Ambition, attitude, fortitude and focus will be driving this fire truck!
On Monday, November 2, Jerome Parchment will climb the steps of Barrie City Hall and make his way into Human Resources. There for his first official day as a Barrie Firefighter. While the first couple of weeks will be training, he’ll be starting a new life.
This twinkle of a light has hovered on his horizon since he was a child and lost his best friend in a house fire.
The journey between then and now is an amazing story of choice, attitude, willingness, positivity, goal setting, preparedness, setbacks, get-ups, go-agains, and laughter.
A Jamaican child, living with his grandmother on a farm on the western countryside, handmilking cows and doing a day’s work before jumping into a river for a wash, donning a school uniform and heading to school… that was life for Jerome. His mother lived on a Dutch island near Venezuela. His father lived in Barrie. They each had other children. A complex family set up.
He was 14 in 1996 when it was decided his future would be better if he moved to Barrie for Canadian small-city life. He joined parents he had never known, registered as one of the few African American kids at Central Collegiate and set out to soak up learning. He thoughts roamed… what work could he do that made a difference?
By nature Jerome sees the bright side of life. He’s a peacemaker. He remembers letting that slip one day at school when a bigger boy razzed him repeatedly and pushing turned to shoving turned to a trip to the vice principal’s office. Paul Regan, ex hockey player, was VP then and discipline was his major activity. Turns out Paul Regan made a world of difference in Jerome’s life. He talks about the lesson. “What’re you doing that for, Jerome? asks Mr. Regan. He’s annoyed with me. He turns to the other kid and asks how his dad is doing. Turns out the other kid’s dad is really sick with cancer. He wasn’t a bully at all. He was just really angry and I happened to be there.”
Jerome’s paradigm shift occurred right there… things aren’t always what they seem. And he credits Paul Regan with incredible influence, for teaching him that if you’re not patient in life, you miss the simple things. Jerome is patient with life.
Jerome’s wisdom has at its core a willingness to experience life with an open heart, a fertile mind.
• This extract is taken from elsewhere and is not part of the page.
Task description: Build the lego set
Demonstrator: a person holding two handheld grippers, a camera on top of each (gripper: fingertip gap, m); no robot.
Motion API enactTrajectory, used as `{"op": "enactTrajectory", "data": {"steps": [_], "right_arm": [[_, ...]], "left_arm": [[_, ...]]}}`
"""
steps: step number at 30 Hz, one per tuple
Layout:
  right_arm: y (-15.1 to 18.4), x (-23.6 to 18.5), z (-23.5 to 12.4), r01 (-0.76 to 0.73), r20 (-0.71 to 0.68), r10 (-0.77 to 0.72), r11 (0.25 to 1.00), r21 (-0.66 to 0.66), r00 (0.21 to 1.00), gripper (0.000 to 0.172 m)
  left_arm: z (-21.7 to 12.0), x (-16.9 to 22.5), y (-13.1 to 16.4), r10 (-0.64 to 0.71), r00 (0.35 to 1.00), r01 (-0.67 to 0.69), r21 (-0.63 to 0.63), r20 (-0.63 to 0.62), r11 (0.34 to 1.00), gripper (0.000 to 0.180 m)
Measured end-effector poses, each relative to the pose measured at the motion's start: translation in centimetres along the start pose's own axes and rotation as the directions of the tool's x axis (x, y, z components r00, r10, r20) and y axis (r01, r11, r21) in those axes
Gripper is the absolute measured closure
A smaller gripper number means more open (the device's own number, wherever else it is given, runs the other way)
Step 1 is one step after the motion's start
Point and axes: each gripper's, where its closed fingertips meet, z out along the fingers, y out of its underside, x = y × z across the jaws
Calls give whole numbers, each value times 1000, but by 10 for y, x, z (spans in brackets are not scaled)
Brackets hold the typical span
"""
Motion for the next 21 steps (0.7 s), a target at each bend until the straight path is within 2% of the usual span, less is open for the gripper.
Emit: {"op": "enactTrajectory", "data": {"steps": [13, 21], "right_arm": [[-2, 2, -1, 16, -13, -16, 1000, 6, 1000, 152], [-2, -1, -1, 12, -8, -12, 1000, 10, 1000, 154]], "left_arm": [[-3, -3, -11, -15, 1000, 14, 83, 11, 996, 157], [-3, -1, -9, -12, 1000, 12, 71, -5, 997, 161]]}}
With firefighting on his brain, Jerome graduated well from high school, went on to take pre-service fire courses at Sir Sandford Fleming, and ultimately graduating from Georgian College.
In between he got married to the enthusiastic, positive Sarah Campbell, and the couple brought two daughters into the world.
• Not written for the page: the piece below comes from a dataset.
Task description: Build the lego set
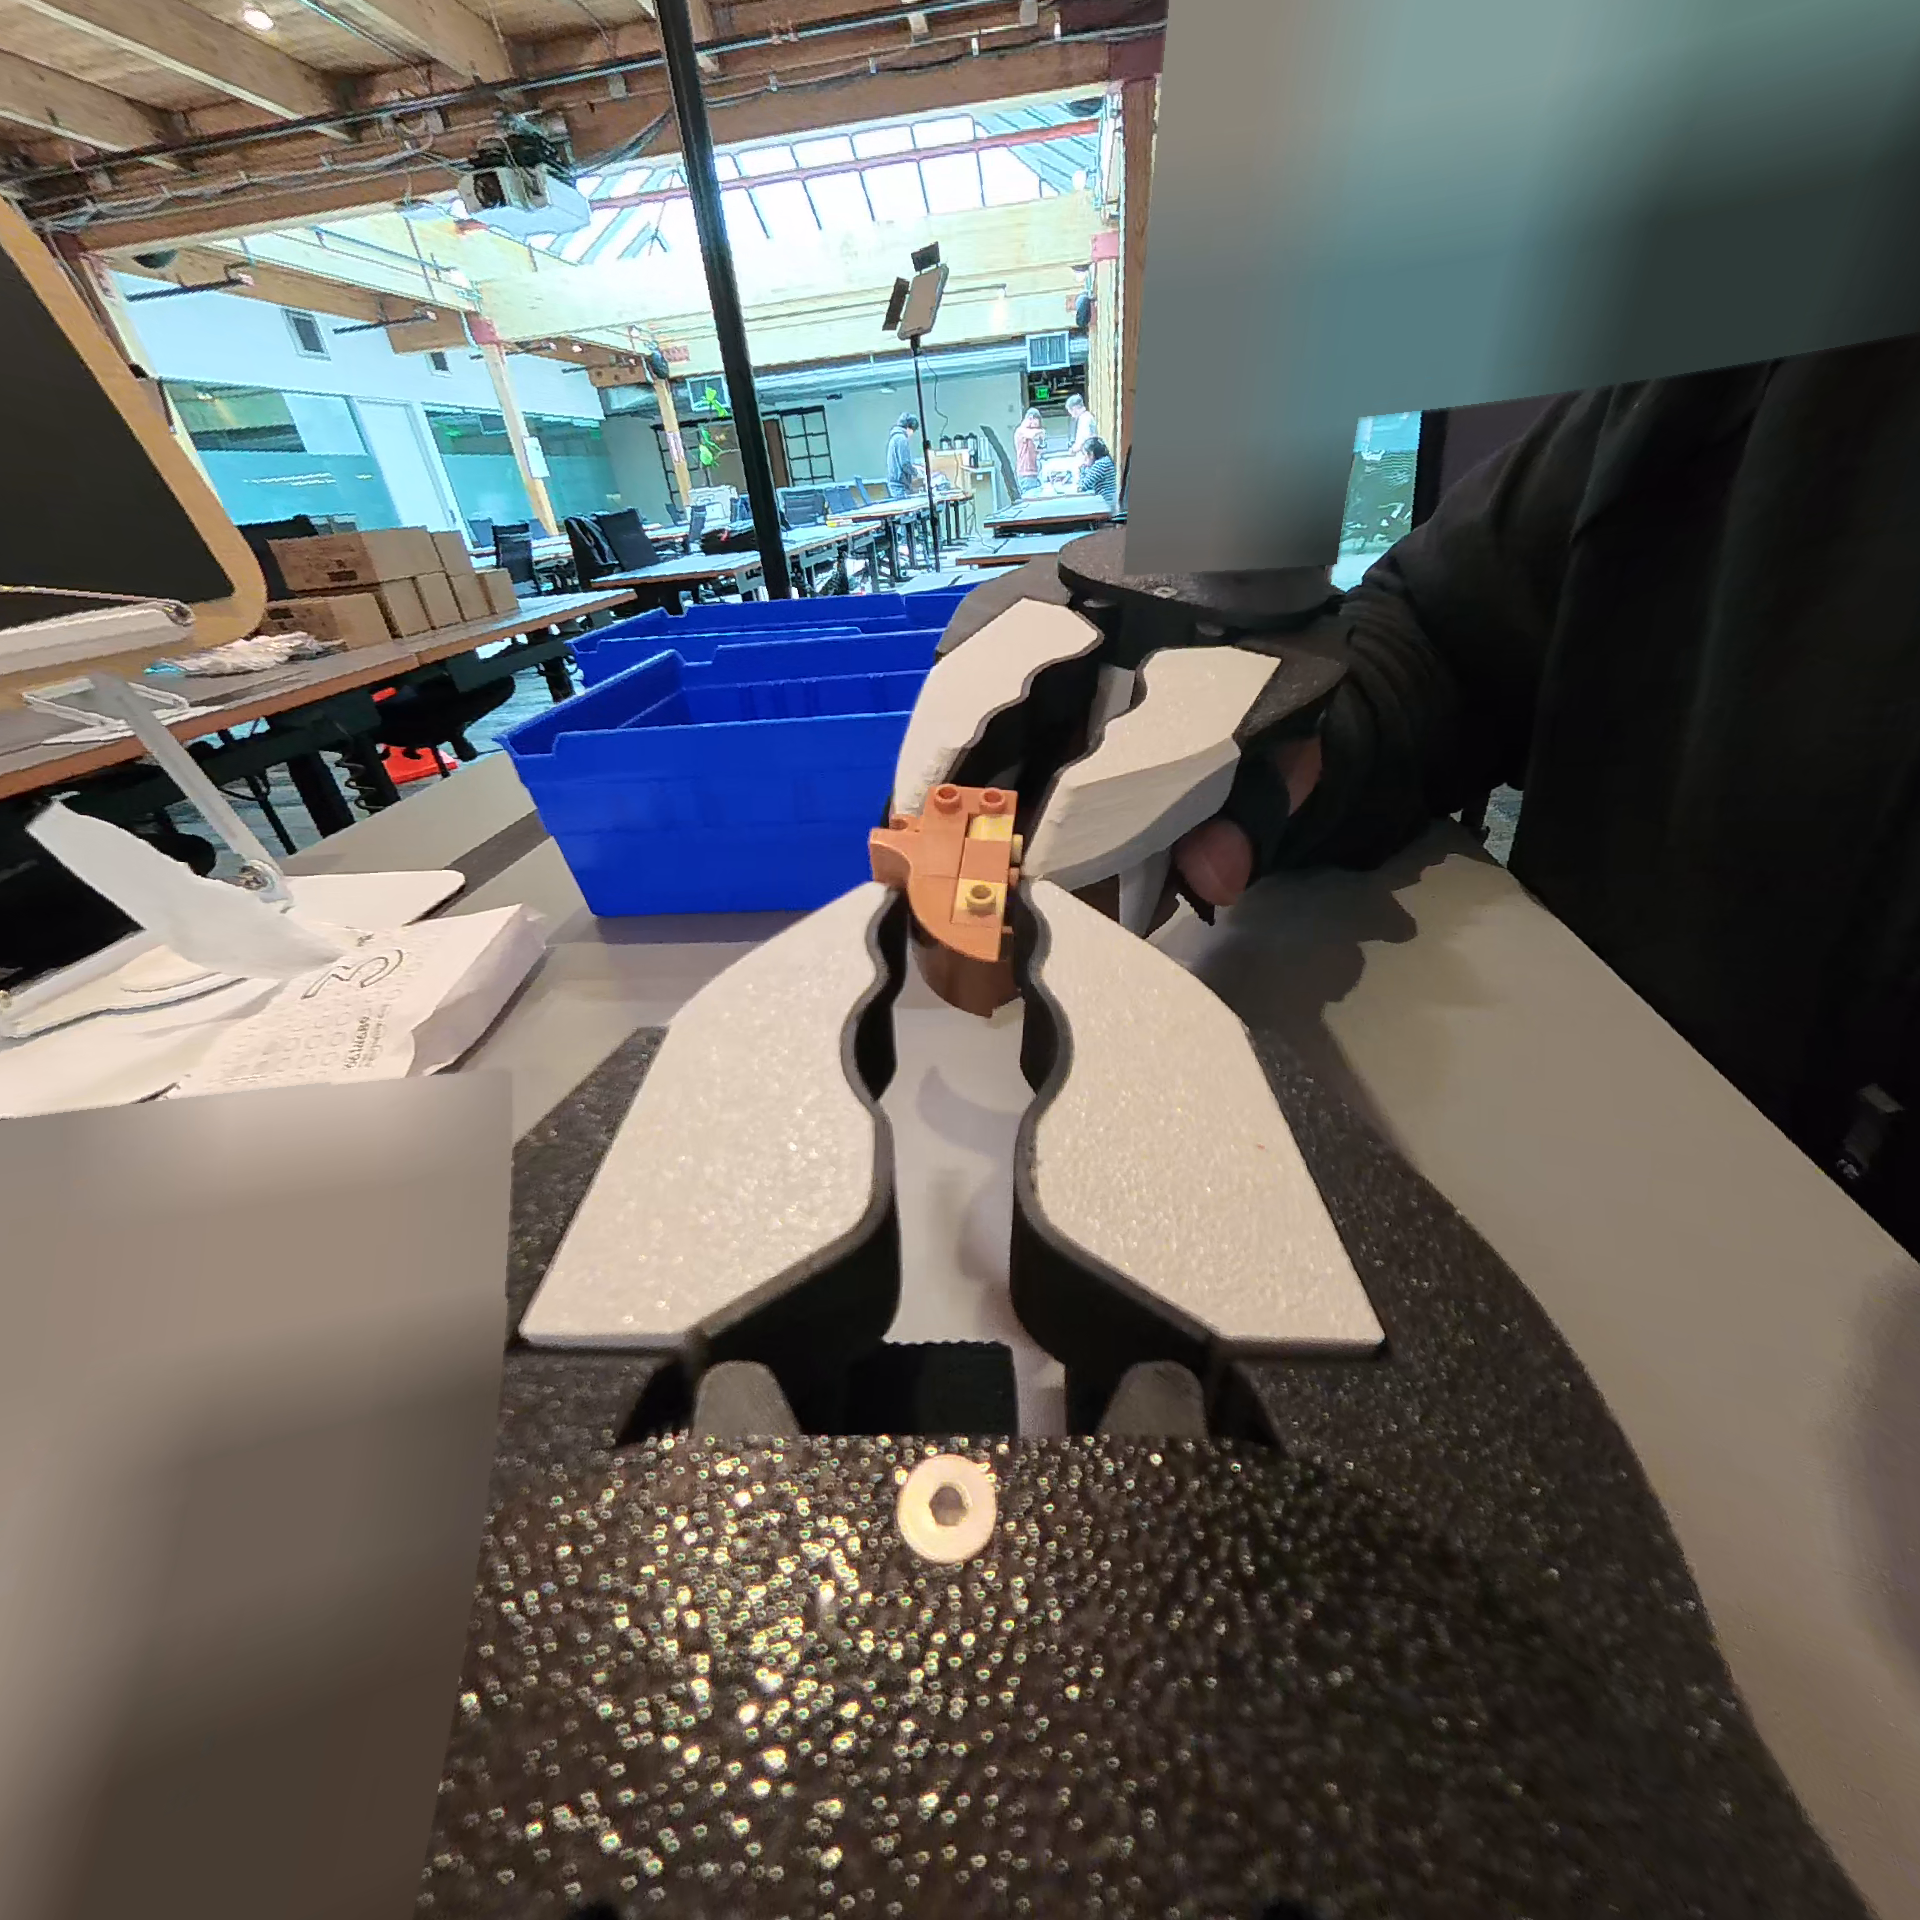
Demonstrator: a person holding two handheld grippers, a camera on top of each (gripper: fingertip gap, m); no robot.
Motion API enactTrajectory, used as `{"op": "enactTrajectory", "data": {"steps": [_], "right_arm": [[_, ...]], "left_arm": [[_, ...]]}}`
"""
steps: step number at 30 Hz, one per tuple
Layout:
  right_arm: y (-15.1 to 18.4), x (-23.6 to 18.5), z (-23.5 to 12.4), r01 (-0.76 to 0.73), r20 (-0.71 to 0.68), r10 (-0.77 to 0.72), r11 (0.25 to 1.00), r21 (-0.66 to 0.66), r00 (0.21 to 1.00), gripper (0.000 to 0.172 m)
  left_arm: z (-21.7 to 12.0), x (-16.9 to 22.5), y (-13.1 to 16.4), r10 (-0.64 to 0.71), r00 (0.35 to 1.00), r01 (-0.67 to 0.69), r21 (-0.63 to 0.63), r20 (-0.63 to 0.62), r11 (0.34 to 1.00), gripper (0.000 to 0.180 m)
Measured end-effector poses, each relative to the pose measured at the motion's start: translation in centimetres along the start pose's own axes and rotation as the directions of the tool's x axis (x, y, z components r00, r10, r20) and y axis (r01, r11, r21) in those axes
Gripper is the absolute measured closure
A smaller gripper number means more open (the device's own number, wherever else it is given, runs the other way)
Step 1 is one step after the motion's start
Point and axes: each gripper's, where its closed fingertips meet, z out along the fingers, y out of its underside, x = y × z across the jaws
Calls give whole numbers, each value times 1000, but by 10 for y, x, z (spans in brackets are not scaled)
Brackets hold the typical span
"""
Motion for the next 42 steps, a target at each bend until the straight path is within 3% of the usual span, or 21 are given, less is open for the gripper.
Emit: {"op": "enactTrajectory", "data": {"steps": [10, 20, 30, 42], "right_arm": [[4, -8, 2, -43, 49, 45, 999, -28, 998, 149], [54, -40, 36, 3, 146, 47, 945, -327, 988, 146], [85, -45, 71, -62, 40, 97, 851, -522, 995, 151], [102, -42, 89, -64, 87, 134, 829, -556, 987, 145]], "left_arm": [[-24, -16, -13, -51, 999, 51, 34, 14, 998, 162], [-48, -28, -16, -77, 997, 77, 70, 6, 995, 162], [-55, -28, -32, -48, 999, 45, 169, 15, 985, 162], [-62, -24, -54, -9, 1000, 3, 246, 22, 969, 162]]}}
Jerome has made sure every job moved him toward his goal… he got his DZ licence for truck driving, he did power washing, line painting, physical labour, and in each job he saw potential. Even the tough, physically dirty, difficult job in a hides company had its positive side… ‘it was a great physical workout.’ He spent two years working 14 hours a day at a thermal plant in Brampton doing on-site rescue, responding to emergency situations in a very complex setting. Why? Preparation for firefighting! He gives more than he gets and his volunteer work is a great fit with his charitable nature!
Last summer, making his weekly check of Barrie’s website for firefighter opportunities, he saw the notice. He sat in a huge conference hall at York University and wrote exams that tested linguistics, comprehensiion, memory, mechanical aptitude, math, character, conduct, sureness, commitment, memory. He sat with 235 other hopefuls and then kept checking online to see if his number–1135–was among the winners.
Two weeks passed. He was invited to a panel interview in Barrie, one of 61 candidates interviewed. They were hiring 12. He got the call for a physical and a fitting in September.
He got the official call days later.
As he describes the absolute enthusiasm he feels at reaching this longed-for goal, he also recognizes he is the city’s first African American firefighter. We talked about his ‘colour,’ how unique he felt as a high school student. Jerome says the colour of his skin makes him feel that much more proud of this next step. “I feel like I think differently,” he says. “So many of these kids rebel. As a young kid I could get into lots of bad stuff, but I wasn’t interested. I guess I think differently.
“We have choices. If someone gives you attitude, you give them good attitude back.”
And then he smiles. “I’m so happy I came right to Barrie, directly to Barrie, from Jamaica.”
There’s something to be said for that. And for Paul Regan and his attention to a youngster in a new culture and a new land. My guess is that Jerome Parchment will be giving that same strength to others, all along the line.
Thanks, Jerome. And congratulations!